[DATA SECTION Boundary: Start]

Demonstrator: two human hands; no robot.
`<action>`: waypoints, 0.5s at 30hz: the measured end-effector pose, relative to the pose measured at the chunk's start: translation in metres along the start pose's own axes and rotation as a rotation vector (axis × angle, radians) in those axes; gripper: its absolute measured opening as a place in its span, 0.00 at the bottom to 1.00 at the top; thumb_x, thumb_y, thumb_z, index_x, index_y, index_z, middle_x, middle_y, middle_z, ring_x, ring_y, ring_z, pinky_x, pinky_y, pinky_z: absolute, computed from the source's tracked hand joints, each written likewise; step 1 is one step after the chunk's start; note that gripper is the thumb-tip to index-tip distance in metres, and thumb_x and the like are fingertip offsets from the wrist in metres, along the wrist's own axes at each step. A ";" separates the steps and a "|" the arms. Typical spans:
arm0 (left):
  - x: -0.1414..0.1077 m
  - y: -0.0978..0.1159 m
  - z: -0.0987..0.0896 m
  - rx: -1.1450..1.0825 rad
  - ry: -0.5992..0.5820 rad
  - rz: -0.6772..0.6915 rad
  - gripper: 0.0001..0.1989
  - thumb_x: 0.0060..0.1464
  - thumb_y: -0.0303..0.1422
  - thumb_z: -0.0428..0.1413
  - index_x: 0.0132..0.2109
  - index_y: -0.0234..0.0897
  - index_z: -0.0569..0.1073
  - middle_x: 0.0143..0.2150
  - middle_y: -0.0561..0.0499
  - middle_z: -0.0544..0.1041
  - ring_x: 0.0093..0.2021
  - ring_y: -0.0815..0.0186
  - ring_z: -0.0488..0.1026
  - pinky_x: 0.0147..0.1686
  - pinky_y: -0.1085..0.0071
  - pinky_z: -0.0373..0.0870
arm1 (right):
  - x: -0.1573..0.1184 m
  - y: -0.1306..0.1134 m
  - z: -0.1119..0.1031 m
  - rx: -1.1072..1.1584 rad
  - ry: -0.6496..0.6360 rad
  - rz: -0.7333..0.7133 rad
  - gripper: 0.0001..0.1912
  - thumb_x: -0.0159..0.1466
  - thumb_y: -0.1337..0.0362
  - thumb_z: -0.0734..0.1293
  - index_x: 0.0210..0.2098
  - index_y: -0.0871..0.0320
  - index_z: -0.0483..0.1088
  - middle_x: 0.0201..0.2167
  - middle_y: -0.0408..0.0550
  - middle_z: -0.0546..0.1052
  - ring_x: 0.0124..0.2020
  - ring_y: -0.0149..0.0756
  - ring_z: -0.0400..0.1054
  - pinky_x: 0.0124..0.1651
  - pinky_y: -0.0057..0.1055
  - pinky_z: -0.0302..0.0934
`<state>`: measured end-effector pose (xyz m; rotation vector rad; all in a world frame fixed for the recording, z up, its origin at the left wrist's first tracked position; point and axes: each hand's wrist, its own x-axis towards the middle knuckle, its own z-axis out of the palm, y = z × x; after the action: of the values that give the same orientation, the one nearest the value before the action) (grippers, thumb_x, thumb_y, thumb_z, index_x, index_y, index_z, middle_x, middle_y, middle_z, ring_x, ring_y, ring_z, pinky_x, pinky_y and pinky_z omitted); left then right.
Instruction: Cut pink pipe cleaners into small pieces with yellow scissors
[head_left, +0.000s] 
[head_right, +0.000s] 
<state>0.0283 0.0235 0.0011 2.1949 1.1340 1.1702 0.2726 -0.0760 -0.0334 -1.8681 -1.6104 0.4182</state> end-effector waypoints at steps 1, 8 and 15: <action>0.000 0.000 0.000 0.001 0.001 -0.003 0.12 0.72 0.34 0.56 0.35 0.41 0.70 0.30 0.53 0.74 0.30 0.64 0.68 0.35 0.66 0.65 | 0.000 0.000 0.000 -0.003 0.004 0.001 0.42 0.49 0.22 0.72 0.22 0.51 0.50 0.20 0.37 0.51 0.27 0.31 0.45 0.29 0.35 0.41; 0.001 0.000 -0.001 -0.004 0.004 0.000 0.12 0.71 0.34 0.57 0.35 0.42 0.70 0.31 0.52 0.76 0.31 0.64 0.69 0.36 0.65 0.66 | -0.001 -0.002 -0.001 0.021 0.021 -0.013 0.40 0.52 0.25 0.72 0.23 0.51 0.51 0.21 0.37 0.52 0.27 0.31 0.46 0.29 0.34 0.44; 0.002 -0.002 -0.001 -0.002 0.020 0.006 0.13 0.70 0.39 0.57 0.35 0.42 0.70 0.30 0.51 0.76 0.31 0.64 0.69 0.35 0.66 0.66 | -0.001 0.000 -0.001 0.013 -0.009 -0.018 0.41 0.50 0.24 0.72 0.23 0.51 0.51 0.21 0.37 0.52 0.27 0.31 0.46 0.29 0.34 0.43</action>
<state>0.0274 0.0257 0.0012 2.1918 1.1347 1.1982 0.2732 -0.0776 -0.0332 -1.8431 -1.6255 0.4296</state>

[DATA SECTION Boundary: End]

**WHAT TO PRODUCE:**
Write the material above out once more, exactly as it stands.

**OUTPUT FOR THIS EXERCISE:**
Demonstrator: two human hands; no robot.
`<action>`: waypoints, 0.5s at 30hz: the measured end-effector pose, relative to the pose measured at the chunk's start: translation in metres along the start pose's own axes and rotation as a rotation vector (axis × angle, radians) in those axes; gripper: its absolute measured opening as a place in its span, 0.00 at the bottom to 1.00 at the top; thumb_x, thumb_y, thumb_z, index_x, index_y, index_z, middle_x, middle_y, middle_z, ring_x, ring_y, ring_z, pinky_x, pinky_y, pinky_z: absolute, computed from the source's tracked hand joints, each written likewise; step 1 is one step after the chunk's start; note that gripper is the thumb-tip to index-tip distance in metres, and thumb_x and the like are fingertip offsets from the wrist in metres, along the wrist's own axes at each step. A ";" separates the steps and a "|" the arms. Typical spans:
arm0 (left):
  - x: -0.1414..0.1077 m
  - y: -0.0978..0.1159 m
  - z: -0.0987..0.0896 m
  - rx: -1.1450..1.0825 rad
  - ry: -0.5992..0.5820 rad
  - rz: -0.6772..0.6915 rad
  - gripper: 0.0001..0.1989
  - thumb_x: 0.0060..0.1464
  - thumb_y: -0.0303..0.1422
  - thumb_z: -0.0428..0.1413
  - index_x: 0.0132..0.2109
  - index_y: -0.0234..0.0897
  - index_z: -0.0569..0.1073
  - middle_x: 0.0143..0.2150
  - middle_y: -0.0561..0.0499
  - middle_z: -0.0544..0.1041
  - ring_x: 0.0093..0.2021
  - ring_y: -0.0815..0.0186
  - ring_z: -0.0488..0.1026
  - pinky_x: 0.0147..0.1686
  - pinky_y: -0.1085..0.0071
  - pinky_z: -0.0373..0.0870
arm1 (right):
  - x: -0.1573..0.1184 m
  - y: -0.1306..0.1134 m
  - z: -0.1119..0.1031 m
  - rx: -1.1072..1.1584 rad
  - ry: -0.6496..0.6360 rad
  - rz: -0.7333..0.7133 rad
  - gripper: 0.0001..0.1912
  - thumb_x: -0.0159..0.1466
  - thumb_y: -0.1337..0.0362
  - thumb_z: -0.0734..0.1293
  - index_x: 0.0210..0.2098
  - index_y: -0.0871..0.0320
  - index_z: -0.0483..0.1088
  - middle_x: 0.0201..0.2167
  - middle_y: -0.0408..0.0550
  - middle_z: -0.0546..0.1052
  - ring_x: 0.0124..0.2020
  - ring_y: -0.0149..0.0756
  - ring_z: -0.0400..0.1054
  - pinky_x: 0.0124..0.1651
  - pinky_y: -0.0057..0.1055
  - pinky_z: -0.0302..0.0934
`<state>`: measured end-effector pose (xyz m; rotation vector rad; all in a world frame fixed for the recording, z up, its origin at the left wrist's first tracked position; point and axes: each hand's wrist, its own x-axis towards the middle knuckle, its own z-axis out of the palm, y = z × x; after the action: of the values that give the same orientation, the one nearest the value before the action) (grippers, thumb_x, thumb_y, thumb_z, index_x, index_y, index_z, middle_x, middle_y, middle_z, ring_x, ring_y, ring_z, pinky_x, pinky_y and pinky_z omitted); left then right.
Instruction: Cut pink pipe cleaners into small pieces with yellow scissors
[head_left, +0.000s] 
[head_right, +0.000s] 
<state>0.0283 0.0235 0.0011 2.1949 1.1340 1.1702 0.2726 -0.0760 -0.0334 -1.8681 -1.6104 0.4182</state> end-effector waypoints at steps 1, 8 and 15: <action>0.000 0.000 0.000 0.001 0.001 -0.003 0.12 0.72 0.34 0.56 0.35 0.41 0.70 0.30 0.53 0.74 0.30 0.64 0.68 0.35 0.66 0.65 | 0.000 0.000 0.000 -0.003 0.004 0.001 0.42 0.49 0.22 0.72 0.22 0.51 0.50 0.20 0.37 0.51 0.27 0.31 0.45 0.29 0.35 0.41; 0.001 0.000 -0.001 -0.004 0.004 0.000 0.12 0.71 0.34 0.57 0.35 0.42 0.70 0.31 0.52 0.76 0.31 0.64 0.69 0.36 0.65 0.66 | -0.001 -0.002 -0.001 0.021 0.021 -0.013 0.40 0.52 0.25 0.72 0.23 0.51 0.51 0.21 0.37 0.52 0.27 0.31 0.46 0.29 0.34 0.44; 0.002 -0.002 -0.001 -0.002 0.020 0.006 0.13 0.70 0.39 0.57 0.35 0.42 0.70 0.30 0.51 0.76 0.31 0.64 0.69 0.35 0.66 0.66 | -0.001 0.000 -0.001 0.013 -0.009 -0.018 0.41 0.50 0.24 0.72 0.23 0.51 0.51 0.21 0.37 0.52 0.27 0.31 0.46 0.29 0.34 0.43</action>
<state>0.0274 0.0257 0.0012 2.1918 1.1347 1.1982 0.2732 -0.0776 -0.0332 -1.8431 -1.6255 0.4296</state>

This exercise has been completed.